YouTube is eliminating the Video Response feature entirely beginning Sept. 12.
This shows a disgusting lack of vision and understanding by YouTube about the community aspects of their site. Video responses are not intended for general consumption but rather are geared towards conversation that extends beyond the ridiculous character limits imposed by the YT comment system.
The feature (when used at its best) is used by creators to connect with their audiences not for self promotion and spamming.
Algorithmic number crunching is not how we should be gauging community experiences or the value of features like Video Responses. All that does is encourage spammers to game the system. We've seen it with reply girls last year, and with many other iterations before that.
The use cases of Video Responses connecting audiences with creators and fans with each other is beyond measure. Many of the top tier YouTube creators began their careers responding to each other via the YouTube video response feature. This is a unique feature unavailable on any other platform out there (including Vine, Instagram, Yahoo! Video, Blip.tv, or Vimeo) to eliminate the feature as the FIRST step in the process is completely short-sighted and shows a complete failure to understand the deep and complex ways in which features are being used. Instead the executives at YouTube have chosen to rely on numbers gathered from the WHOLE of YouTube which includes every cat video and viral rocketship on the site to come to their decision.
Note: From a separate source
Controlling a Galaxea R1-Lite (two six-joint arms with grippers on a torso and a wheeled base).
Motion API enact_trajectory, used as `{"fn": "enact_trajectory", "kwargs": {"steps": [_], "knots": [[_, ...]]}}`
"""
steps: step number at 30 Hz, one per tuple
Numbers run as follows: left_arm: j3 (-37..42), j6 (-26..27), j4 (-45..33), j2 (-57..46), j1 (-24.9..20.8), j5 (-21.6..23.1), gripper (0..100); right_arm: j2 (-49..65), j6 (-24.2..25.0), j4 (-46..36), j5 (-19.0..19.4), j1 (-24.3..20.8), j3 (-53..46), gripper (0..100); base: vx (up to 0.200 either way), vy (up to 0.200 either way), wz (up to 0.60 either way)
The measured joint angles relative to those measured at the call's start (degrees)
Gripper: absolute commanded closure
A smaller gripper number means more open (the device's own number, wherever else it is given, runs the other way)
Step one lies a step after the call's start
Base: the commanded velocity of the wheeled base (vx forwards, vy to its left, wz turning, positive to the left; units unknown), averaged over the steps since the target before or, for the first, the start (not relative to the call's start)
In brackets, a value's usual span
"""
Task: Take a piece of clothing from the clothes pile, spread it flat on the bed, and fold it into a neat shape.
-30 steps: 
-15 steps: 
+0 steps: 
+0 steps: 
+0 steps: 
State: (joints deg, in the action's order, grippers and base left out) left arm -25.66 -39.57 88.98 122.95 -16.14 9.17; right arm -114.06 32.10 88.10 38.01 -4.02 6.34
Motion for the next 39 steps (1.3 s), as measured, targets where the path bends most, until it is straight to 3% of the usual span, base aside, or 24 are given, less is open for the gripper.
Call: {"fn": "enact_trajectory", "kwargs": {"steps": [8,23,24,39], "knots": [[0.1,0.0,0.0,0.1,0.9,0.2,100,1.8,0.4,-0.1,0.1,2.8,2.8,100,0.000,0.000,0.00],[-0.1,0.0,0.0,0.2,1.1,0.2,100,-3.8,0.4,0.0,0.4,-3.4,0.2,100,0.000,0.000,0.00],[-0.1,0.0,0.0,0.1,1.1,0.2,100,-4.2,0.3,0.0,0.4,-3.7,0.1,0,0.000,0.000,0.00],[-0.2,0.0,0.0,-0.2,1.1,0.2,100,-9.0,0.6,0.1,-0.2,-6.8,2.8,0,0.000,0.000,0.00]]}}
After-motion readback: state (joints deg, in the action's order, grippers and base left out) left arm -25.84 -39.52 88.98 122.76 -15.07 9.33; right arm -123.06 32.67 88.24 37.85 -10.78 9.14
The response videos to a viral video are not there for conversation and community building, they are there for self-promotion and the hope that MAYBE someone will click through to your video. THIS is the problem YouTube is attempting to solve with this move. As a result they are eliminating the one-on-one use cases, the cases where the next Justin Beiber, or PewDiePie may have turned on their camera for the very first time to respond to a video they saw, intending for only ONE person (the creator they are responding to) to view it, but instead it launches a whole career. THIS is what YouTube is losing by eliminating the feature.